__Required action__: Examine each line of the data. Copy those that contain the string "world".

__Recorded information__:
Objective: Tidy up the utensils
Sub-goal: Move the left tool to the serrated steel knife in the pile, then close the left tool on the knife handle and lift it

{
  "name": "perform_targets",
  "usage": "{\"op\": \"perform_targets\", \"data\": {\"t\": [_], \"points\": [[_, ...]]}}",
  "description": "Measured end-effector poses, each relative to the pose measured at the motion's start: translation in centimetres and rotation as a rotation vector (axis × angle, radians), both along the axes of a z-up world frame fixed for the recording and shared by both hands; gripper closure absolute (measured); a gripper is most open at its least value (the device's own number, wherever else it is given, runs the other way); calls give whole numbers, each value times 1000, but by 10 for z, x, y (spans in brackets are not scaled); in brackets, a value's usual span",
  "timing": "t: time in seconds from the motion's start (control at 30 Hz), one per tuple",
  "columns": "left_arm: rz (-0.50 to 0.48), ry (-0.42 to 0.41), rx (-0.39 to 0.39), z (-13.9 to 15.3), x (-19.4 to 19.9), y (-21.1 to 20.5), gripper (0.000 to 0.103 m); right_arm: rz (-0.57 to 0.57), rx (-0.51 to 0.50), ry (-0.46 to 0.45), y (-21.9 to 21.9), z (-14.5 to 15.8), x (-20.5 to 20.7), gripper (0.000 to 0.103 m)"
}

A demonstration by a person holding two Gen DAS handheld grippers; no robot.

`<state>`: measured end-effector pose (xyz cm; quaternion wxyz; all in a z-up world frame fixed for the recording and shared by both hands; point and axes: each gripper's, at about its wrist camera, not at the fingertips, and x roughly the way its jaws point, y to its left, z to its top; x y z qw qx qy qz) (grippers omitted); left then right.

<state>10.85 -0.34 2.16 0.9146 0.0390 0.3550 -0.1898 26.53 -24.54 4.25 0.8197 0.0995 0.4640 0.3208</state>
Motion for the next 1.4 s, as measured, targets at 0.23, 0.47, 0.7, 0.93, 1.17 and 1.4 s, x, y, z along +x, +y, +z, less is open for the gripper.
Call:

__Reply__:
  "description": "Measured end-effector poses, each relative to the pose measured at the motion's start: translation in centimetres and rotation as a rotation vector (axis × angle, radians), both along the axes of a z-up world frame fixed for the recording and shared by both hands; gripper closure absolute (measured); a gripper is most open at its least value (the device's own number, wherever else it is given, runs the other way); calls give whole numbers, each value times 1000, but by 10 for z, x, y (spans in brackets are not scaled); in brackets, a value's usual span",
`<state>`: measured end-effector pose (xyz cm; quaternion wxyz; all in a z-up world frame fixed for the recording and shared by both hands; point and axes: each gripper's, at about its wrist camera, not at the fingertips, and x roughly the way its jaws point, y to its left, z to its top; x y z qw qx qy qz) (grippers omitted); left then right.

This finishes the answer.